# Exercise goal:
Having found the line that holds "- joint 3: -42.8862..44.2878", give that line and all lines after it again, word for word, through the end of the data below.

<<<<

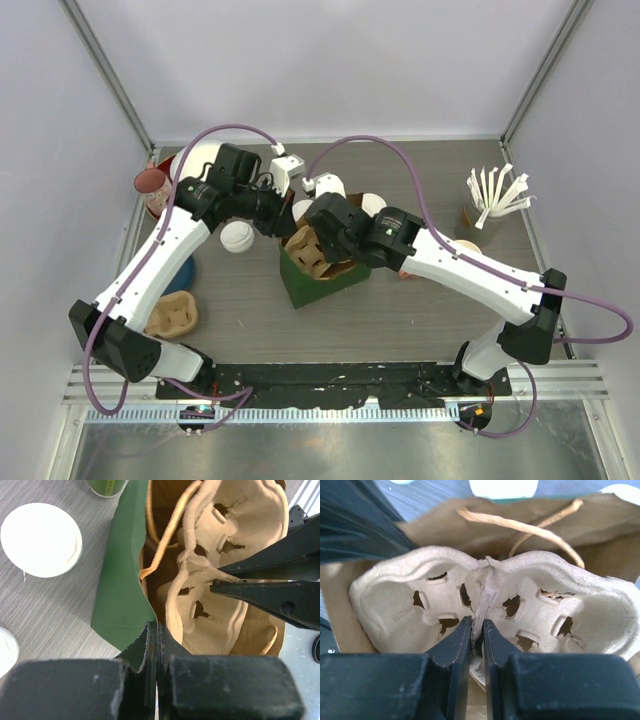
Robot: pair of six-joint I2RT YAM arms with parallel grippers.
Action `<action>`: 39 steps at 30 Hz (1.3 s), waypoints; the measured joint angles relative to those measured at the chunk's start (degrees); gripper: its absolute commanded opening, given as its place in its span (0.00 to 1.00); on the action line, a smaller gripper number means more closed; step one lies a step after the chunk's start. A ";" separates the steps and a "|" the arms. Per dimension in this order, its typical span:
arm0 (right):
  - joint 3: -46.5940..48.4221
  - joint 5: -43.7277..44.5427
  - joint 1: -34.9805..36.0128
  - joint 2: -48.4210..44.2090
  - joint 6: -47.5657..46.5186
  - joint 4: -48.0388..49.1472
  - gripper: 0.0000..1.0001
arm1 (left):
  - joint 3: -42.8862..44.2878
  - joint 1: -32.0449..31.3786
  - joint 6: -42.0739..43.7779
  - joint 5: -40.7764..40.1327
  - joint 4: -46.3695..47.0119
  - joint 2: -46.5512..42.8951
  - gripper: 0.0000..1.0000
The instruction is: Pack the takeout coffee
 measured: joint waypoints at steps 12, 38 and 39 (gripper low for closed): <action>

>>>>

# Result for this exercise:
  - joint 3: -42.8862..44.2878
  - joint 1: -32.0449..31.3786
  - joint 6: -42.0739..43.7779
  - joint 5: -40.7764..40.1327
  - joint 4: -46.3695..47.0119
  - joint 2: -46.5512..42.8951
  - gripper: 0.0000..1.0000
The instruction is: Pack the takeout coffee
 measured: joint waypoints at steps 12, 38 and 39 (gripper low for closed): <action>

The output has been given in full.